Can ruby do this?

First of all, it’s easy to deduce from the nature of my question that I
am complete beginner as far as Ruby is concerned.

I was wondering is Ruby capable of creating a website that is able to
rotate images say, once per hour;

  • have a timer that counts from 60 to 0 mins that is linked to that
    image rotation;
  • all while being able to get images for said rotation (in certain
    order) from a folder I earlier specified.

I am sorry if I didn’t formulate my question correctly, but this is as
near as I can get to verbally expressing my problem on a forum,
considering I am not native English speaker.

Thanks in advance

Yes it can but it would be better to use jquery for that purpose.

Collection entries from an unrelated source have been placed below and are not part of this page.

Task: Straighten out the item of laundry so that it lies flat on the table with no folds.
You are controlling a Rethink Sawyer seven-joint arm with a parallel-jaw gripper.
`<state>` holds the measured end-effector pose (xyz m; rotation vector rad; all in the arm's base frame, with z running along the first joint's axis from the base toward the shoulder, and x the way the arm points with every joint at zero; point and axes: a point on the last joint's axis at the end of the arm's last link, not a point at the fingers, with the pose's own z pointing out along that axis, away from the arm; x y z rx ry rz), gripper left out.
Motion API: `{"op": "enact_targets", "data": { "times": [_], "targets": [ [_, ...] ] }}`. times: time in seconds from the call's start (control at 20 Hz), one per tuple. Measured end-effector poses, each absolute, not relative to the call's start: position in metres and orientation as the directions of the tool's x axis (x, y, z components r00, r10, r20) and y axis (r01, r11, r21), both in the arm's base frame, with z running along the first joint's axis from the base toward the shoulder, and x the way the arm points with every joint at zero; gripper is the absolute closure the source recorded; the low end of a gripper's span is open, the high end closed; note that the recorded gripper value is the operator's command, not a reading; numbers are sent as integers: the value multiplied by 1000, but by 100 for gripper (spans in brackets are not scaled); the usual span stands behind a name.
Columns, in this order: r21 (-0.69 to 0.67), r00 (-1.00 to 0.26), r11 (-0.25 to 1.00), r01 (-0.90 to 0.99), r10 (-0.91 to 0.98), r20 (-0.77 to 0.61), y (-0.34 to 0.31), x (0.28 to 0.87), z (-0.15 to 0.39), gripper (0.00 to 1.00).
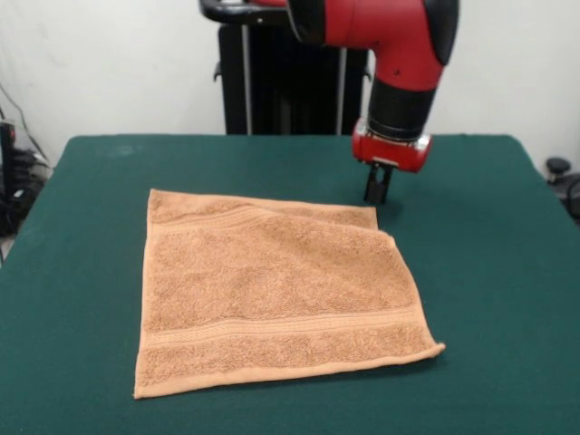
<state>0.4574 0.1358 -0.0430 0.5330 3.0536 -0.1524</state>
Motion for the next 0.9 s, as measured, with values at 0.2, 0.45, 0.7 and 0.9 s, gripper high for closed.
{"op": "enact_targets", "data": {
  "times": [0.2,0.45,0.7,0.9],
  "targets": [
    [-88,-938,934,345,342,-54,134,459,-43,100],
    [-87,-938,934,347,343,-54,133,459,-43,100],
    [-86,-937,933,348,345,-53,133,459,-43,100],
    [-86,-937,933,348,345,-53,133,459,-43,100]
  ]
}}
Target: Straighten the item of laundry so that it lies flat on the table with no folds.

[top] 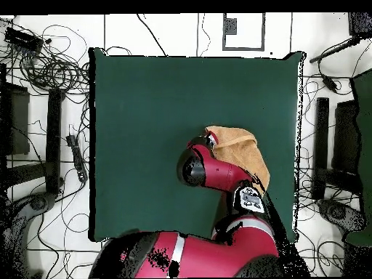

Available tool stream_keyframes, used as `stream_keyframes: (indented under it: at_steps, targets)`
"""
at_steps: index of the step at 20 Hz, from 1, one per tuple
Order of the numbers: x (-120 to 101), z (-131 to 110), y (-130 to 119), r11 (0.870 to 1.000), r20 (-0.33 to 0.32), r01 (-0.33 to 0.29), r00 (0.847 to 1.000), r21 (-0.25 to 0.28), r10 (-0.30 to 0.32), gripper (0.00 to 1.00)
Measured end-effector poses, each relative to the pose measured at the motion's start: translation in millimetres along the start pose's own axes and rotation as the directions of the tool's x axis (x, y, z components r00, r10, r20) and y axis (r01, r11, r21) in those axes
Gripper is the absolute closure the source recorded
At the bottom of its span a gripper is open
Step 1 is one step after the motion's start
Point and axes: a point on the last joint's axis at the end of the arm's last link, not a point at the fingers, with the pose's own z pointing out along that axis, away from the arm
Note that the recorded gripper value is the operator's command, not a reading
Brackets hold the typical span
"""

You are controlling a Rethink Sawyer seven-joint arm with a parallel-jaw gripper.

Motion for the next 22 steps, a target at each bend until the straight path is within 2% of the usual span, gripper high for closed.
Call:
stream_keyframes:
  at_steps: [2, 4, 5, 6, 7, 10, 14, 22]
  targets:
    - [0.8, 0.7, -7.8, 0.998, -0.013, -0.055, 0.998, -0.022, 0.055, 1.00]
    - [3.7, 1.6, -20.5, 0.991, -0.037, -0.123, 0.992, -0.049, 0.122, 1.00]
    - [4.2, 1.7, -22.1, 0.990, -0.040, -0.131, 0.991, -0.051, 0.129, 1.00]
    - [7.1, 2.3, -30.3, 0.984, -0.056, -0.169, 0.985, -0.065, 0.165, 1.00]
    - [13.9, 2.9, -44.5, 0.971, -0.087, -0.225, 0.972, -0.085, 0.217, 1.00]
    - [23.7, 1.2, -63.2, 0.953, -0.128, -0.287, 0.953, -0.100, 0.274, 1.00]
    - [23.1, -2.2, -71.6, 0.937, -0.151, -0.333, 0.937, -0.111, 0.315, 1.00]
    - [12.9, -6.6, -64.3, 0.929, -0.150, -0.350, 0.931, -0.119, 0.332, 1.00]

Google “jquery image slider” and you will see many examples

Hello Goran ~

You can use ruby for your purpose. Though what you want to look into
is called a service or daemon. There are external gem projects if you
just need the functionality or you could look into how to create it by
hand. Another technique would be to build your rotation function to
trigger based on get request. Either way you will need to create a
state for comparing previous time to the new time before rendering the
page.

~

On Thu, Jan 31, 2013 at 9:20 PM, Goran S. [email protected] wrote:

I was wondering is Ruby capable of creating a website that is able to
rotate images say, once per hour;

  • have a timer that counts from 60 to 0 mins that is linked to that
    image rotation;
  • all while being able to get images for said rotation (in certain
    order) from a folder I earlier specified.

I’m not exactly sure what you want here – are you talking about a
page that stays on user’s browser for hours at a time? Or do you mean
to change the image downloaded by many users over the course of a day
once per hour?

Both are quite doable in Ruby, although the implementation would be
somewhat different.

In the first case, where you want the web page to be sitting around
being viewed for hours, you could do it with a page refresh to reload
the entire page and the new image, or you could do it with an AJAX
call to just load the image.

Or, depending on how many images (and how big they are) you’re talking
about, you wouldn’t even need an AJAX call, you could download all the
images and just use a JavaScript timer to swap the images. (This is
typically referred to as a carousel; google “JavaScript carousel”.)

In the second case, you wouldn’t actually need a timer, per se, just
store a Time when the current image expires. Then, when the site is
loaded, check to see if the time has passed and substitute the next
image and set a new expiration time.